Starting at the first line of the data below, retype every line up to and including the one containing "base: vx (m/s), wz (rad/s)".

=== Input data ===
────────────────

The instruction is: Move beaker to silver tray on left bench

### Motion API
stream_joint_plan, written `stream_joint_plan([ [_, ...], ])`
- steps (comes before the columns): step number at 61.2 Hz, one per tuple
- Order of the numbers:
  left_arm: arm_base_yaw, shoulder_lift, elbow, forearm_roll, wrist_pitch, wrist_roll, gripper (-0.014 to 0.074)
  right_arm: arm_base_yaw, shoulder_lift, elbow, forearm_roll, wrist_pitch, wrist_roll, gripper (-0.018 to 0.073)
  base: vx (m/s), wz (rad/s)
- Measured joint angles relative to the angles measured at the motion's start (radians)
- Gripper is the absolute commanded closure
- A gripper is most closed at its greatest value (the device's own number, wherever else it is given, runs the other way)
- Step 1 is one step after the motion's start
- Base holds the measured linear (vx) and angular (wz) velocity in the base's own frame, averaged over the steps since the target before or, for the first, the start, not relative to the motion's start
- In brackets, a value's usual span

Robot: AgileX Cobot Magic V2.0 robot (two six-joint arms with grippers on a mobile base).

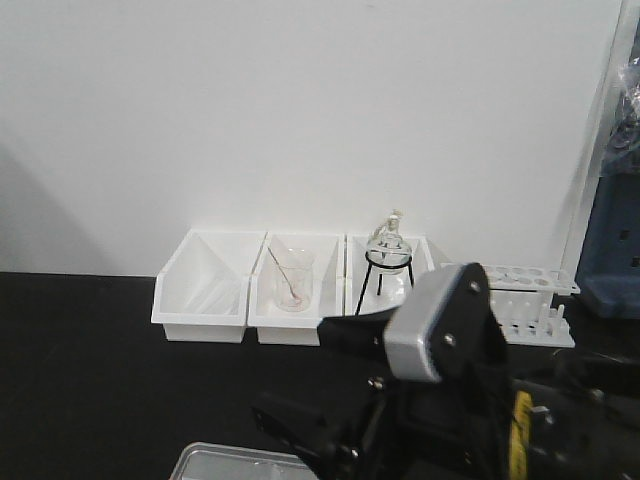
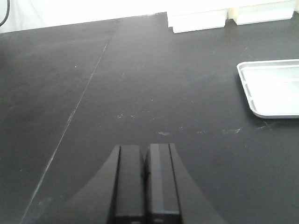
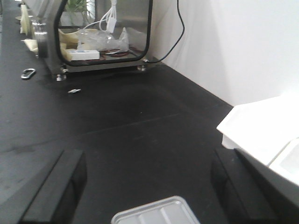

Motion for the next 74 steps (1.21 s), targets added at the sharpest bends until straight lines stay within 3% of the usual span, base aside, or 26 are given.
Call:
stream_joint_plan([
  [16,0.0,0.0,0.0,0.0,0.0,0.0,0.0595,0.0,-0.221,0.162,-0.033,0.0,0.041,-0.0034,0.0,0.0],
  [32,0.0,0.0,0.0,0.0,0.0,0.0,0.0595,0.0,-0.29,0.184,-0.039,0.004,0.04,-0.0018,0.0,0.0],
  [43,0.0,0.0,0.0,0.0,0.0,0.0,0.0595,0.0,-0.367,0.186,-0.017,0.149,0.037,0.0089,0.0,0.0],
  [49,0.0,0.0,0.0,0.0,0.0,0.0,0.0595,0.0,-0.436,0.186,0.101,0.277,0.015,0.0187,0.0,0.0],
  [55,0.0,0.0,0.0,0.0,0.0,0.0,0.0595,-0.001,-0.521,0.193,0.33,0.426,-0.125,0.032,0.0,0.0],
  [65,0.0,0.0,0.0,0.0,0.0,0.0,0.0595,-0.078,-0.703,0.317,0.754,0.57,-0.584,0.0571,0.0,0.0],
  [74,0.0,0.0,0.0,0.0,0.0,0.0,0.0595,-0.233,-0.911,0.505,0.981,0.521,-0.943,0.0576,0.0,0.0],
])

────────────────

=== Reply to the exercise ===
The instruction is: Move beaker to silver tray on left bench

### Motion API
stream_joint_plan, written `stream_joint_plan([ [_, ...], ])`
- steps (comes before the columns): step number at 61.2 Hz, one per tuple
- Order of the numbers:
  left_arm: arm_base_yaw, shoulder_lift, elbow, forearm_roll, wrist_pitch, wrist_roll, gripper (-0.014 to 0.074)
  right_arm: arm_base_yaw, shoulder_lift, elbow, forearm_roll, wrist_pitch, wrist_roll, gripper (-0.018 to 0.073)
  base: vx (m/s), wz (rad/s)

No additional answer is needed here.